You shouldn’t fold under the weight of the prosecution’s evidence if you’re facing criminal charges. Instead, you need to carefully assess the situation to see if there’s a way for you to take control of the case and poke holes in the prosecution’s arguments.
One of the best ways to attack the prosecution’s case is to try to suppress the evidence that it intends to use against you. Suppression simply means that you successfully argue that the evidence in question is unreliable or illegally obtained and the court therefore orders that the evidence can’t be used against you.
Suppression can occur in a number of ways. Here are just some of them:
- Illegal search and seizure: Law enforcement has to follow the law when it collects evidence, which means that they can’t stop you without justification and then seize evidence. Yet, this is seen all the time in the context of traffic stops. Police officers stop a vehicle on nothing more than a hunch, then search the vehicle and find narcotics. Since the initial stop in this instance is illegal, any subsequently gathered evidence is considered tainted and therefore inadmissible at trial. This is known as the fruit of the poisonous tree
- Chain of custody errors: Evidence collected by the police has to be carefully handled so that its integrity and reliability can’t be drawn into question. Yet, police officers taint evidence all the time through poor collection and maintenance practices. You might be able to point out these mishandlings and demonstrate how they draw the reliability of the evidence into question. This can diminish the weight given to the evidence or lead to the evidence being excluded altogether.

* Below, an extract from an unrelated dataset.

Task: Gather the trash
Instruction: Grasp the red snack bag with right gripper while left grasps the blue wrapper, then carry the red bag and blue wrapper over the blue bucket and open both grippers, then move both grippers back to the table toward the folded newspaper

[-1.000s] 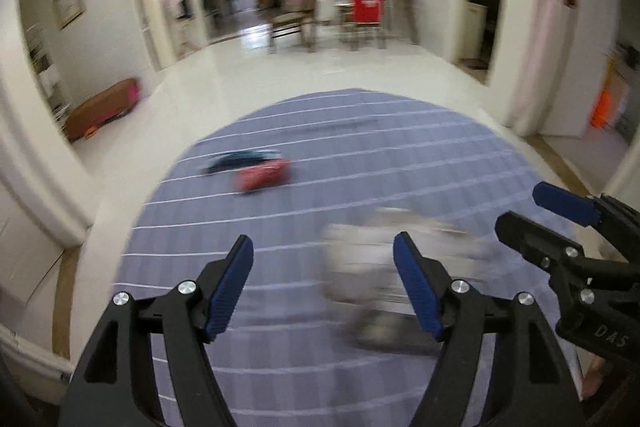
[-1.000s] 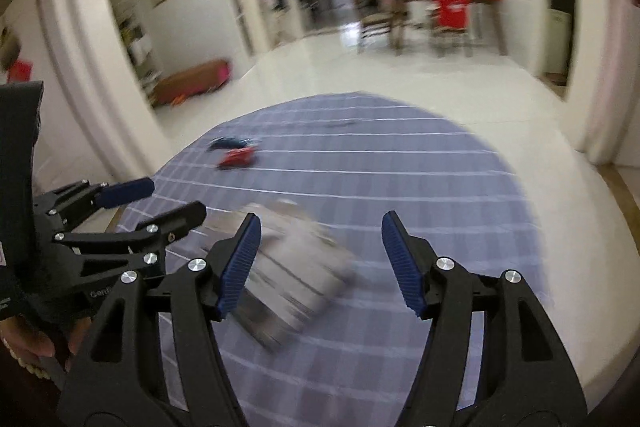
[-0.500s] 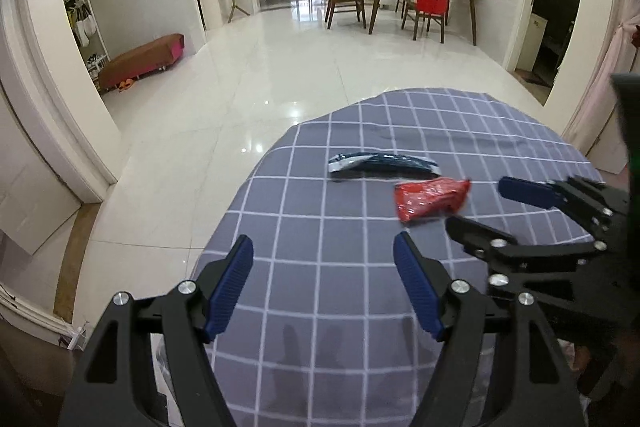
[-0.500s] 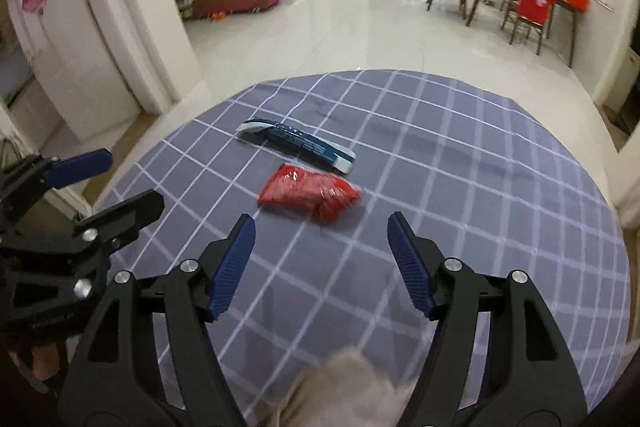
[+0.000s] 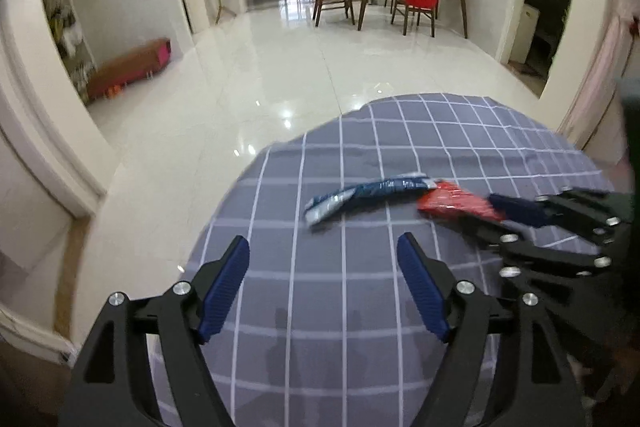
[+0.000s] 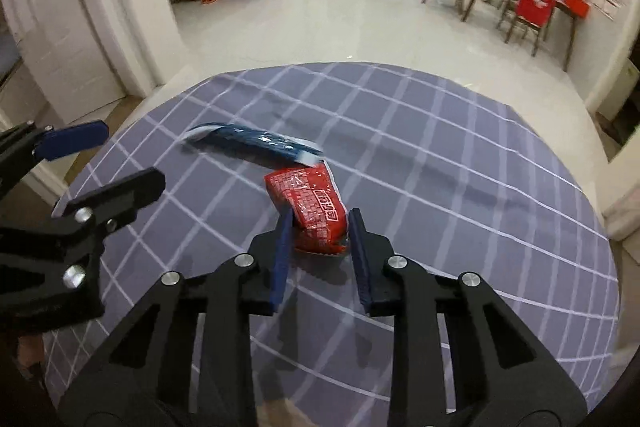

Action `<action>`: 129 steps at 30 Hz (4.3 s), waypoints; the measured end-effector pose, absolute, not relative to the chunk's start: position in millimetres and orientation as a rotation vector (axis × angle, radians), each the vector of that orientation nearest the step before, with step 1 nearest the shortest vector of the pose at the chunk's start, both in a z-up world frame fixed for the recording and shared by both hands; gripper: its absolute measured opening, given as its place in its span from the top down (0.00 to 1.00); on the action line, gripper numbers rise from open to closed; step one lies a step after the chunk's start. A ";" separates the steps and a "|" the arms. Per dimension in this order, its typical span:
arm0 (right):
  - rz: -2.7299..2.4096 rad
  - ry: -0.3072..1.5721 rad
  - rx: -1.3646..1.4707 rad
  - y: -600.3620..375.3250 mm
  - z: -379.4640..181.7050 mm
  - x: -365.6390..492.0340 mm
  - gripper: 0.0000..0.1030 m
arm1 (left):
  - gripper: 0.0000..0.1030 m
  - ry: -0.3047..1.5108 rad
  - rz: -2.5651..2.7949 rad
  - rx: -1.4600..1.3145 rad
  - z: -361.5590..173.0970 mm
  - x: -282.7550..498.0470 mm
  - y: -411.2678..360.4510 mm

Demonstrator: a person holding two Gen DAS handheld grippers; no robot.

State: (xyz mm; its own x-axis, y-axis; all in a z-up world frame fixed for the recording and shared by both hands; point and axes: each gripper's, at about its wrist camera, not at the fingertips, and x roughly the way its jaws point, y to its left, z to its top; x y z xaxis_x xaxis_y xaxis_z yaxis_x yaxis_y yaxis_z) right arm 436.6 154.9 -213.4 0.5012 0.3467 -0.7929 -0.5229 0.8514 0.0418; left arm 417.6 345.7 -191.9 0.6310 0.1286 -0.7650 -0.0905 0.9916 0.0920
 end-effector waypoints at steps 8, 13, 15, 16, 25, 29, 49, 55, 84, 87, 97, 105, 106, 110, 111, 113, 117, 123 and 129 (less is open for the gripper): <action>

- Missed depositions: Before you go to trial, it’s a good idea to depose the prosecution’s witnesses. Here, you take sworn testimony outside of court and prior to trial to determine what the witnesses know and to lock them into their testimony. In some instances, though, the prosecution’s witnesses fail to appear at scheduled depositions, even when they’re subpoenaed to appear. If this happens on multiple occasions, then you can request that the witness be barred from testifying against you. After all, allowing the prosecution to use that witness would be unfair at that point.
Keep in mind that these are just some of the options at your disposal when it comes to trying to suppress evidence. You might be able to make other arguments that are more fitting to your situation, so be sure to consult with your attorney on those.
Don’t let overly aggressive prosecutors control your future
A lot of individuals who have been accused of a crime are so overwhelmed by the prosecution’s evidence that they submit to a plea agreement. While this isn’t always a bad thing, you should hesitate before taking any sort of action that puts your future in jeopardy. Instead, you need to carefully look at the facts of your case and consider whether you have strong criminal defense options at your disposal that you can exploit to protect your future.